The statistical significance threshold usually used is p<0.05, meaning that something is (generally, this is beginning to change since the replication crisis) considered to be a real discovery if it has less than a 1/20 chance of being a false positive under the chosen model.

As soon as you start trying multiple hypotheses, then that 1/20 chance of being a false positive begins to become meaningless. If you can just keep rolling d20s until one of them comes up with a critical hit, then you can easily generate false positives that still look very robust.

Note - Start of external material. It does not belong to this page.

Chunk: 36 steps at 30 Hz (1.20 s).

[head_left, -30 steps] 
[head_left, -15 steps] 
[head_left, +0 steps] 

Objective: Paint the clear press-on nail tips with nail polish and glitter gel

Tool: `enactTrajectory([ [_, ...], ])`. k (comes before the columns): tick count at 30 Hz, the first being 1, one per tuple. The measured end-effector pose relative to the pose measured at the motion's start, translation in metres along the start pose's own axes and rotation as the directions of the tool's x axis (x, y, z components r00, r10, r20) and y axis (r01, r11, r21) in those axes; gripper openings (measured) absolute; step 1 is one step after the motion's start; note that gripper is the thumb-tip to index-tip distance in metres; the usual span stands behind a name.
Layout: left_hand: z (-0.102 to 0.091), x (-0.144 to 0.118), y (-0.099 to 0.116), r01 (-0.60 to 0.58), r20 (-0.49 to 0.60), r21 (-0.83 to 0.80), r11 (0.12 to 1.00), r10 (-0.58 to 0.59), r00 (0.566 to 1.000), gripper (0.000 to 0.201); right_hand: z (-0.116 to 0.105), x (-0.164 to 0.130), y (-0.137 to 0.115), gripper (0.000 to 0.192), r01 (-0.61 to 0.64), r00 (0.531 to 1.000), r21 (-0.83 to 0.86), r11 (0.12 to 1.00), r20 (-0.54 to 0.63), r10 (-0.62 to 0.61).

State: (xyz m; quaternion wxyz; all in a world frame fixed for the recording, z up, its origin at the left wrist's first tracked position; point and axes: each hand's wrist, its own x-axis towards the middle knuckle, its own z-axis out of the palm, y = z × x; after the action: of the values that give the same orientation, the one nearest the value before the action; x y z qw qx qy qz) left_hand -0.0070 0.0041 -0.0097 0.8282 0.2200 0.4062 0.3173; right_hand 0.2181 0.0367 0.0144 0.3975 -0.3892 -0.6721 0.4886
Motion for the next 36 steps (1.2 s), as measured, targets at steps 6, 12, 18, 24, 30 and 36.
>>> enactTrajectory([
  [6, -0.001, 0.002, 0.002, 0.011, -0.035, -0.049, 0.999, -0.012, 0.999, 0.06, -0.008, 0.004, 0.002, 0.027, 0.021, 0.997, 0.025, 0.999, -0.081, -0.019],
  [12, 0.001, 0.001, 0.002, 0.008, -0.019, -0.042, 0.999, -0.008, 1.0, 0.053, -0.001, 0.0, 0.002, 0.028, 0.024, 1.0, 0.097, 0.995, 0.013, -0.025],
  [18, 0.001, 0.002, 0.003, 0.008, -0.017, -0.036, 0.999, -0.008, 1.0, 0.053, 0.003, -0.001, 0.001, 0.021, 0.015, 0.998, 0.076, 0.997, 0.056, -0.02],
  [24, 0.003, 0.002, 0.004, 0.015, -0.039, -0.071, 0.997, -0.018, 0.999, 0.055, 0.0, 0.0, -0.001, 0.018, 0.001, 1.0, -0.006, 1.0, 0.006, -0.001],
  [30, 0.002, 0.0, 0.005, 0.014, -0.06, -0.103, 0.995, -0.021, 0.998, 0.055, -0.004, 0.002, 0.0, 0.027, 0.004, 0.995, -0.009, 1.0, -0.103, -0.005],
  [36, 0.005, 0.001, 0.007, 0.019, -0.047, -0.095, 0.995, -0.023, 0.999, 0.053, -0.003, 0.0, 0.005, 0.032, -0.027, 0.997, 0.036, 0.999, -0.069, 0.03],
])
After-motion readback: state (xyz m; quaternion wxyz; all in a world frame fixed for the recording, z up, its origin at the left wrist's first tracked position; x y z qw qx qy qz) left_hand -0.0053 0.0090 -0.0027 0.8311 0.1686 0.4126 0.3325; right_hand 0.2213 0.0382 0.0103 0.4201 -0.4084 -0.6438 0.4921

This is exactly the sort of bad science - p-hacking, fishing expeditions, and the garden of forking paths - that led to the replication crisis. (And that makes sense, as this paper is from 2013, and predates the widespread discovery of the crisis)

3 comments

The math continues to work out as long as you use the right approach. You have to collect twice as much data, and then set half of it aside at random without examining it. Then you can do whatever perverse p-hacking multi-modeling curve-fitting whatever to the half you kept until you reach a hypothesis, then check it against the half you set aside to recover the statistical significance you lost by using techniques that may have overfit the first half. Unsurprisingly, the math works out because this approach is isomorphic to collecting the first half, studying it to form a hypothesis, then conducting a proper pre-hypothesized experiment to collect the second half. Validation via holdout sets is the same approach used in machine learning and elsewhere to prevent models from overfitting data.
This is true! I was trying to simplify things a bit for a basic explanation, but I fear I oversimplified. I just meant that the generally used math breaks down; if you're aware of the problem, you can correct for it, but very often people don't.
Stating it more plainly, what you wrote was incorrect, and unfairly tarred a statement that was, in fact, correct.
Thanks! For someone that didn't understand why this was considered p-hacking, that made a whole lot of sense.
p<0.05 is also cargo-cult science, and is much more responsible for the replication crisis -- along with biased sampling (pop. 18-22 yo US psych students).

It is also why we see repeated, spurious insistence that anti-depressants don't do anything.

Experiment design is a subtle skill.